Hmmm, a "distributor" flogging his lighting ...


----------



## Jimiknickers (9 mo ago)

MH Electric: yes, that's the one.
emtnut: I appreciate your cynicism, but yes, I am presenting this request legitmately - no affiliation.


----------



## Jimiknickers (9 mo ago)

joe-nwt said:


> Those look like garbage. Pass.


Hi Joe-nwt - if you have any hands-on experience using these on a previous install, I'd be happy to hear about it. I personally like to use complete fixture retrofits from established manufacturers wherever possible, but these are a fraction of the cost of 1000W HID fixture replacements and the end user sought out a solution like this specifically. I'm merely trying to oblige.

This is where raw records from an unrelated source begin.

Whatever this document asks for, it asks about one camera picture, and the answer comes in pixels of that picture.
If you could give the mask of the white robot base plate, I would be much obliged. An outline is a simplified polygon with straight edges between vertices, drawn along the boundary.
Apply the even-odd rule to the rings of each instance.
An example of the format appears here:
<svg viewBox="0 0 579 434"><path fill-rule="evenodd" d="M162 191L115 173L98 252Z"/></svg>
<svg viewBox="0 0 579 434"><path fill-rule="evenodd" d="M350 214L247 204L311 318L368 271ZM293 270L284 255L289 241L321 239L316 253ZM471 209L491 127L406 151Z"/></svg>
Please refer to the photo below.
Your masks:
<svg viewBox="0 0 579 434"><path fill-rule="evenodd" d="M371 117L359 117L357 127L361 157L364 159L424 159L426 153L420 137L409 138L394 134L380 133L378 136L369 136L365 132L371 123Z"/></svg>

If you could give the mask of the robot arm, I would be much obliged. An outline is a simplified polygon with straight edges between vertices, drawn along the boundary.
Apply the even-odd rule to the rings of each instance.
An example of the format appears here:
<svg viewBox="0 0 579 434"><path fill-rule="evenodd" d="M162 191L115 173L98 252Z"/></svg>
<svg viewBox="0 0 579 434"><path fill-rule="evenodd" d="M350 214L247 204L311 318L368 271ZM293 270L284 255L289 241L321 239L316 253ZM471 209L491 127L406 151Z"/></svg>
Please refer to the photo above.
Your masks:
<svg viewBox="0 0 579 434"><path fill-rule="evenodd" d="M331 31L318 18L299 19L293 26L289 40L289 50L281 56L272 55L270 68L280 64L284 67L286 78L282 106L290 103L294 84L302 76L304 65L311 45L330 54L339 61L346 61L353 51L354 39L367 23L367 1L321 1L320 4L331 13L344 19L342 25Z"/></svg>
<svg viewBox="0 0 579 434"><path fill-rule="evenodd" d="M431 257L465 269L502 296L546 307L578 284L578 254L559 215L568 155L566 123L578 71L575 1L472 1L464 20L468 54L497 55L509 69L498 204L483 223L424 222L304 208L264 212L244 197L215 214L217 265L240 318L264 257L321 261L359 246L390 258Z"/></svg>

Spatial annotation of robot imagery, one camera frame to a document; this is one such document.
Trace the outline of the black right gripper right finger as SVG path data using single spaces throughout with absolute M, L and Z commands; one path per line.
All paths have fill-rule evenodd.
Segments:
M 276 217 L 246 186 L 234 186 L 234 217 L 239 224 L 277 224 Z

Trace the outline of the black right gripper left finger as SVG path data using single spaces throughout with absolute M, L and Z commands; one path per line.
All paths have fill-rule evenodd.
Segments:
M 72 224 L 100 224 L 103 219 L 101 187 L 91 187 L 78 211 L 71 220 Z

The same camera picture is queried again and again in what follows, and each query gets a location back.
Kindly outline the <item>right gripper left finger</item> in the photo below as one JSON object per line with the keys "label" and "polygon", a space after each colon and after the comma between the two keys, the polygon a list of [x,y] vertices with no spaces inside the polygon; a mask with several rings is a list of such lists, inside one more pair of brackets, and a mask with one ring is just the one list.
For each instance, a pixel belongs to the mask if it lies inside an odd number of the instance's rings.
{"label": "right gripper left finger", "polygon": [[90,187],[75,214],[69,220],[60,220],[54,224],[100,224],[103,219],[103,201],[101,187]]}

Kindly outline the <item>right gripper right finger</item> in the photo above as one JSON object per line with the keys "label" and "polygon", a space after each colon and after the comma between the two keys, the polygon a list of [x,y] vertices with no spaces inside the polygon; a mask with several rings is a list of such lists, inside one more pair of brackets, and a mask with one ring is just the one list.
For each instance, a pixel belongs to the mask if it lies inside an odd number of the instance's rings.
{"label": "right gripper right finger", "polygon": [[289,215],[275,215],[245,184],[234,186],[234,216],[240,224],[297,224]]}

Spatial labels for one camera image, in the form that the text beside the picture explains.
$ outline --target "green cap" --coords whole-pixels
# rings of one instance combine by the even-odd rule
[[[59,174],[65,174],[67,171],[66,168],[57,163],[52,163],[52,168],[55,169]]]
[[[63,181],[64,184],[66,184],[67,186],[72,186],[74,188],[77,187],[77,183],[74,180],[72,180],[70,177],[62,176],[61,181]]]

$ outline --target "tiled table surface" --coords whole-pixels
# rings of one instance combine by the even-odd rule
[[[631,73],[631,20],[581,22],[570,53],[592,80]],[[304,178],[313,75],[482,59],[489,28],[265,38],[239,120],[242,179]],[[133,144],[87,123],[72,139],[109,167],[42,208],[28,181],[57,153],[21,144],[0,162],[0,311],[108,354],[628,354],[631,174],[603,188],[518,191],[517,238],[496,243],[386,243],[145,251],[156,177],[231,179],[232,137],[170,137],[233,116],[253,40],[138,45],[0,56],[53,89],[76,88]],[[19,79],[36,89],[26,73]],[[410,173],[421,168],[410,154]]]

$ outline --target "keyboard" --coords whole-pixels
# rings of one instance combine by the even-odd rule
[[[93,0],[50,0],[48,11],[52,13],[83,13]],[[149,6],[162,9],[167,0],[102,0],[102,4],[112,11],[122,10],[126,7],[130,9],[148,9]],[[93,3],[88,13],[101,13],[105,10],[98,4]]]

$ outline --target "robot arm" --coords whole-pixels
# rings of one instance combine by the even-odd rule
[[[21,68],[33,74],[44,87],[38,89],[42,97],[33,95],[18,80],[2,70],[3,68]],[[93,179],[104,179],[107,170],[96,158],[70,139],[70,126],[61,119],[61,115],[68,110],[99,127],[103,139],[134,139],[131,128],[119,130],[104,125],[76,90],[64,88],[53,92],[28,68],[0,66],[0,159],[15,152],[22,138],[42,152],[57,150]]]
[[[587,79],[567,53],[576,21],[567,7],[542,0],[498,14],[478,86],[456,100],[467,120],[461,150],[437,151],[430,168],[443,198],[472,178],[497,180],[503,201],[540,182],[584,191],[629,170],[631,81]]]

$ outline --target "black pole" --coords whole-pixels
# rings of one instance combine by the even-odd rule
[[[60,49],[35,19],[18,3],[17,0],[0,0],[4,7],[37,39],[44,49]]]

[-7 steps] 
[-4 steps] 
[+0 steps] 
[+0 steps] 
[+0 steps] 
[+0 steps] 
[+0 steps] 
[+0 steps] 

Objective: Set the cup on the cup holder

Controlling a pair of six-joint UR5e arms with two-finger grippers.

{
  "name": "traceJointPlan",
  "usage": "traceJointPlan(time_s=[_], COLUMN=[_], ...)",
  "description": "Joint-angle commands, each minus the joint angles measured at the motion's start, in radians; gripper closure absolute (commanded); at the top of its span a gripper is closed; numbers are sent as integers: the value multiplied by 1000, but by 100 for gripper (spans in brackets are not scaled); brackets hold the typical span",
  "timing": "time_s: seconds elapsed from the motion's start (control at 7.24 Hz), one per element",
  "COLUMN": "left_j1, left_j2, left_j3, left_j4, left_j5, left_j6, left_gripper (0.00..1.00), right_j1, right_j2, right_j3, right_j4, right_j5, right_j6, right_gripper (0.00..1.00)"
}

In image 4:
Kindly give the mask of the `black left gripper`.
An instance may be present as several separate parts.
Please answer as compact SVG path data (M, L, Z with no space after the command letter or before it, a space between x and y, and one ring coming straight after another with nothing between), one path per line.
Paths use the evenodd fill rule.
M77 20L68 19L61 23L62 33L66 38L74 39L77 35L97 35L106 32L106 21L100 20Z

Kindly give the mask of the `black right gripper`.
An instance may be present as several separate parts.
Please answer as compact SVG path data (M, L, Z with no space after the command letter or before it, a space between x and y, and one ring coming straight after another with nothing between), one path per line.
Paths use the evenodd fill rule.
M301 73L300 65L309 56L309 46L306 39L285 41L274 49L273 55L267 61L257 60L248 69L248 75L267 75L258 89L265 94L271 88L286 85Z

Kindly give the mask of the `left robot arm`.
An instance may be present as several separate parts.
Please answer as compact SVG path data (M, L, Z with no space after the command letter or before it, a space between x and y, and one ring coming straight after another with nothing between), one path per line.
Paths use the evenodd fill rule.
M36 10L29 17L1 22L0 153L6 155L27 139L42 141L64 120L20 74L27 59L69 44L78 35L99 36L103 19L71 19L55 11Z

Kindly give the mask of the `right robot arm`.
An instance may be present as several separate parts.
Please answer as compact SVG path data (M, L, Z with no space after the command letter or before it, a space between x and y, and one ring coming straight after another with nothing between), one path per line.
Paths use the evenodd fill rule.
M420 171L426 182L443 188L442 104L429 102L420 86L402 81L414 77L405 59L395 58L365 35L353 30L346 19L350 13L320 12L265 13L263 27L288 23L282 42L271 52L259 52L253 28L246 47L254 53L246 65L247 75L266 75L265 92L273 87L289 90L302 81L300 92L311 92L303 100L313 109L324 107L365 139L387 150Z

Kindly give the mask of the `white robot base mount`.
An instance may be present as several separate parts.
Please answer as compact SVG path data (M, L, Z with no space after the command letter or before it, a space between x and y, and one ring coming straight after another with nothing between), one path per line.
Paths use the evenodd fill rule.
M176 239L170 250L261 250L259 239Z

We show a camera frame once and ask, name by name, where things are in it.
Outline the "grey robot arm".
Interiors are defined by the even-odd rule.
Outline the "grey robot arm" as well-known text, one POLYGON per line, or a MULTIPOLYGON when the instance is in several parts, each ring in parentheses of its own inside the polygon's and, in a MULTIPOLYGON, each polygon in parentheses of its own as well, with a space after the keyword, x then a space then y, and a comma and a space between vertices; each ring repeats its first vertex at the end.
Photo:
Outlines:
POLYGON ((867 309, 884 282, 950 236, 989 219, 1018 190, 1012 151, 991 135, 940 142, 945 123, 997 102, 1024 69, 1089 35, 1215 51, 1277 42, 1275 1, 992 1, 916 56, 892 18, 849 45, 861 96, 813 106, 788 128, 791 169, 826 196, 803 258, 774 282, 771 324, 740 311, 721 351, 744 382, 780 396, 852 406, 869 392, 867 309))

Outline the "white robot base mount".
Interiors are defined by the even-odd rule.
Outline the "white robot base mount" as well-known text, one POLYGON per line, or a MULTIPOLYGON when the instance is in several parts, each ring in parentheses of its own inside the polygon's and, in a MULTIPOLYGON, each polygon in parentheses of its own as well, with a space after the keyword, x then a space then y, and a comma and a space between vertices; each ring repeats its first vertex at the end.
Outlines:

One more point, too, to emtnut: If I was in fact the manufacturer, why would I need to solicit this information from a forum like this? I'd have access to thousands of data points and customer stories based on historical sales data. That's what I'm trying to flesh out. 😕


----------



## joe-nwt (Mar 28, 2019)

Jimiknickers said:


> but these are a fraction of the cost of 1000W HID fixture replacements and the end user sought out a solution like this specifically. I'm merely trying to oblige.


I try to avoid end users like that. Sorry no experience with them and likely never will have.


----------



## emtnut (Mar 1, 2015)

If the end user wants to drive ... let them drive. Just tell them you have no first hand knowledge of them.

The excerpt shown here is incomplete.